-- Raw data follows --

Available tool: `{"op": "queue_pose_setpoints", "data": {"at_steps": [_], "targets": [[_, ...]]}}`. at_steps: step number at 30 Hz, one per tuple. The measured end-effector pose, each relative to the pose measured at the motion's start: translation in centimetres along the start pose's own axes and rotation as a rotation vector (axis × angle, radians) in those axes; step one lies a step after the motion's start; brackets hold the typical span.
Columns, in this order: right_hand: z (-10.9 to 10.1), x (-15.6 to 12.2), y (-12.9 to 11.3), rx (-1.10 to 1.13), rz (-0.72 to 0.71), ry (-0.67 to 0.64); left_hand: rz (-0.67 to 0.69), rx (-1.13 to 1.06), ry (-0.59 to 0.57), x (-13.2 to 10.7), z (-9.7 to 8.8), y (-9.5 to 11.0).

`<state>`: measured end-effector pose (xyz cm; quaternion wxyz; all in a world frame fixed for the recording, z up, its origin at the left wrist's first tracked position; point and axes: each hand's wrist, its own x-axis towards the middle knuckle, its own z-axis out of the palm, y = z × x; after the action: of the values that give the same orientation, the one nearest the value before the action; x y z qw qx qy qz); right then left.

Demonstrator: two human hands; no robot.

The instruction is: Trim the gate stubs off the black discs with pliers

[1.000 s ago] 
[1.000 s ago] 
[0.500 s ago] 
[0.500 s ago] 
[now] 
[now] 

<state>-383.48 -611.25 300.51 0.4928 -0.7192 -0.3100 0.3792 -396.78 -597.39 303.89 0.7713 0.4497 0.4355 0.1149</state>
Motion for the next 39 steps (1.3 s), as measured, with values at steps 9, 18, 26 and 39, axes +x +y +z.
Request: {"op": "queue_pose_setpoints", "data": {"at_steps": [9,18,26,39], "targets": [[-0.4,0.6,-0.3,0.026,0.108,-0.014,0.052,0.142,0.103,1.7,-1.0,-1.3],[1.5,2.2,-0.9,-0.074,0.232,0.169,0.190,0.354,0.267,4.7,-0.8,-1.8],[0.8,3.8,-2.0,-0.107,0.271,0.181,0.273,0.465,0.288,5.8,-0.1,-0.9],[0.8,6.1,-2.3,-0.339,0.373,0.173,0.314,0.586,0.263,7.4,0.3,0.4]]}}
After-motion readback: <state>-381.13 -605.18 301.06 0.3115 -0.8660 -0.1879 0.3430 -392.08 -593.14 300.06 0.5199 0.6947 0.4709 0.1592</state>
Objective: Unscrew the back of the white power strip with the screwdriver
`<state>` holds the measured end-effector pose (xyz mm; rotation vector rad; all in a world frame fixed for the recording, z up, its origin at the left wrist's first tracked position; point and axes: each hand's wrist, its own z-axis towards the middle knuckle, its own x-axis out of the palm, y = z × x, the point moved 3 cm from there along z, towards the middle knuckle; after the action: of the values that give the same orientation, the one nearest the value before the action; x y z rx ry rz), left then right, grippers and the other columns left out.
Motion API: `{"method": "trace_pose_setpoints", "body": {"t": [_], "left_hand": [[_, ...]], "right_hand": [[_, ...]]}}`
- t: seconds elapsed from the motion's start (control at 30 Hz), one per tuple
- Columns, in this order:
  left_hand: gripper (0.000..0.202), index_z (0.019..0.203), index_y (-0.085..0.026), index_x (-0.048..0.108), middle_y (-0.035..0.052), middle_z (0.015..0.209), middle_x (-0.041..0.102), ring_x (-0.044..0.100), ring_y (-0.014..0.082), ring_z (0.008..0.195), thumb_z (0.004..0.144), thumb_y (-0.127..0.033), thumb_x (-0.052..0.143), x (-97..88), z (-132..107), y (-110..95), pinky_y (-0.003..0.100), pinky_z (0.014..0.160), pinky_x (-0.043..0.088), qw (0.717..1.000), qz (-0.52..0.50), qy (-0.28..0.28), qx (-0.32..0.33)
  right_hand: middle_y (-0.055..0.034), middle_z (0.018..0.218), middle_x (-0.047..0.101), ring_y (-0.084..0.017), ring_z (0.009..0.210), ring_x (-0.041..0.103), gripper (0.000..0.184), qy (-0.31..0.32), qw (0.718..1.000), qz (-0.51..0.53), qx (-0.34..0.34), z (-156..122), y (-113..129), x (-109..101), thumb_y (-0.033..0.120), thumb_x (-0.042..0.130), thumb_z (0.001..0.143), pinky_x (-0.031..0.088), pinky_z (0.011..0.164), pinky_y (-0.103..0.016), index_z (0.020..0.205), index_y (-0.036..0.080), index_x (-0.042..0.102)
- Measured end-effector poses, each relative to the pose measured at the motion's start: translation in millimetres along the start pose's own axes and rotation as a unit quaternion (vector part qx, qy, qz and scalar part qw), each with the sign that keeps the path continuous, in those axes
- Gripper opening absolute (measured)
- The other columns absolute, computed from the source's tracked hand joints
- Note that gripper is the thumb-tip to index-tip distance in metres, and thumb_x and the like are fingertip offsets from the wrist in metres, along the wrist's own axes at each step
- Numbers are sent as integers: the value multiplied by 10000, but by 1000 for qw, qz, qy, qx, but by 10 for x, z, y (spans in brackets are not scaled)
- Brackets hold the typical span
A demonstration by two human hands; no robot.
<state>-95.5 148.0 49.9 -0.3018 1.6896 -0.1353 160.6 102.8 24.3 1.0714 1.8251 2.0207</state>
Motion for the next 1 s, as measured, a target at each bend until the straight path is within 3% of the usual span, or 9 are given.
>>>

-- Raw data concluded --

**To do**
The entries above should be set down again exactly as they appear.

**Expected answer**
Available tool: `{"op": "queue_pose_setpoints", "data": {"at_steps": [_], "targets": [[_, ...]]}}`. at_steps: step number at 30 Hz, one per tuple. The measured end-effector pose, each relative to the pose measured at the motion's start: translation in centimetres along the start pose's own axes and rotation as a rotation vector (axis × angle, radians) in those axes; step one lies a step after the motion's start; brackets hold the typical span.
Columns, in this order: right_hand: z (-10.9 to 10.1), x (-15.6 to 12.2), y (-12.9 to 11.3), rx (-1.10 to 1.13), rz (-0.72 to 0.71), ry (-0.67 to 0.64); left_hand: rz (-0.67 to 0.69), rx (-1.13 to 1.06), ry (-0.59 to 0.57), x (-13.2 to 10.7), z (-9.7 to 8.8), y (-9.5 to 11.0).

`<state>`: measured end-effector pose (xyz cm; quaternion wxyz; all in a world frame fixed for the recording, z up, its origin at the left wrist's first tracked position; point and axes: each hand's wrist, its own x-axis towards the middle knuckle, its own z-axis out of the palm, y = z × x; after the action: of the values that give the same orientation, the one nearest the value before the action; x y z qw qx qy qz); right then left.

Demonstrator: two human hands; no robot.

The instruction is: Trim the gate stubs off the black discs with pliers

[1.000 s ago] 
[1.000 s ago] 
[0.500 s ago] 
[0.500 s ago] 
[now] 
[now] 

<state>-383.48 -611.25 300.51 0.4928 -0.7192 -0.3100 0.3792 -396.78 -597.39 303.89 0.7713 0.4497 0.4355 0.1149</state>
Motion for the next 39 steps (1.3 s), as measured, with values at steps 9, 18, 26 and 39, axes +x +y +z.
Request: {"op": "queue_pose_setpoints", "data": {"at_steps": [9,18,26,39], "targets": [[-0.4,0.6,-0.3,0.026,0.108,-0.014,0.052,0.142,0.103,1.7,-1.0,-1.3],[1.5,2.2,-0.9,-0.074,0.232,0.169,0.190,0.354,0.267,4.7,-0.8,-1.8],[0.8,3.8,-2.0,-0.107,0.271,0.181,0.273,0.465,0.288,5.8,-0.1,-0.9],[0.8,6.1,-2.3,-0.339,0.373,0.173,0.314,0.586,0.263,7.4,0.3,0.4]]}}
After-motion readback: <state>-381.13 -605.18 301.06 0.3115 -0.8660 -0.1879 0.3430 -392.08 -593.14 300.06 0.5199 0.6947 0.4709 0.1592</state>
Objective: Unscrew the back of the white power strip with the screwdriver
`<state>` holds the measured end-effector pose (xyz mm; rotation vector rad; all in a world frame fixed for the recording, z up, its origin at the left wrist's first tracked position; point and axes: each hand's wrist, its own z-axis towards the middle knuckle, its own x-axis out of the palm, y = z × x, the point moved 3 cm from there along z, towards the middle knuckle; after the action: of the values that give the same orientation, the one nearest the value before the action; x y z rx ry rz), left then right, grippers and the other columns left out.
Motion API: `{"method": "trace_pose_setpoints", "body": {"t": [_], "left_hand": [[_, ...]], "right_hand": [[_, ...]]}}`
- t: seconds elapsed from the motion's start (control at 30 Hz), one per tuple
- Columns, in this order:
  left_hand: gripper (0.000..0.202), index_z (0.019..0.203), index_y (-0.085..0.026), index_x (-0.048..0.108), middle_y (-0.035..0.052), middle_z (0.015..0.209), middle_x (-0.041..0.102), ring_x (-0.044..0.100), ring_y (-0.014..0.082), ring_z (0.008..0.195), thumb_z (0.004..0.144), thumb_y (-0.127..0.033), thumb_x (-0.052..0.143), x (-97..88), z (-132..107), y (-110..95), pinky_y (-0.003..0.100), pinky_z (0.014..0.160), pinky_x (-0.043..0.088), qw (0.717..1.000), qz (-0.52..0.50), qy (-0.28..0.28), qx (-0.32..0.33)
  right_hand: middle_y (-0.055..0.034), middle_z (0.018..0.218), middle_x (-0.047..0.101), ring_y (-0.084..0.017), ring_z (0.009..0.210), ring_x (-0.041..0.103), gripper (0.000..0.184), qy (-0.31..0.32), qw (0.718..1.000), qz (-0.51..0.53), qx (-0.34..0.34), z (-156..122), y (-113..129), x (-109..101), thumb_y (-0.033..0.120), thumb_x (-0.042..0.130), thumb_z (0.001..0.143), pinky_x (-0.031..0.088), pinky_z (0.011..0.164), pinky_y (-0.103..0.016), index_z (0.020..0.205), index_y (-0.036..0.080), index_x (-0.042..0.102)
- Measured end-effector poses, each relative to the pose measured at the motion's start: translation in millimetres along the start pose's own axes and rotation as a unit quaternion (vector part qx, qy, qz and scalar part qw), each with the sign that keeps the path continuous, in those axes
- Gripper opening absolute (measured)
- The other columns absolute, computed from the source's tracked hand joints
- Note that gripper is the thumb-tip to index-tip distance in metres, and thumb_x and the like are fingertip offsets from the wrist in metres, along the wrist's own axes at each step
- Numbers are sent as integers: the value multiplied by 10000, but by 1000 for qw, qz, qy, qx, but by 10 for x, z, y (spans in brackets are not scaled)
- Brackets hold the typical span
A demonstration by two human hands; no robot.
<state>-95.5 148.0 49.9 -0.3018 1.6896 -0.1353 160.6 102.8 24.3 1.0714 1.8251 2.0207</state>
Motion for the next 1 s, as measured, a target at each bend until the straight path is within 3% of the usual span, or 9 are given.
>>>

The work for this exercise is now done.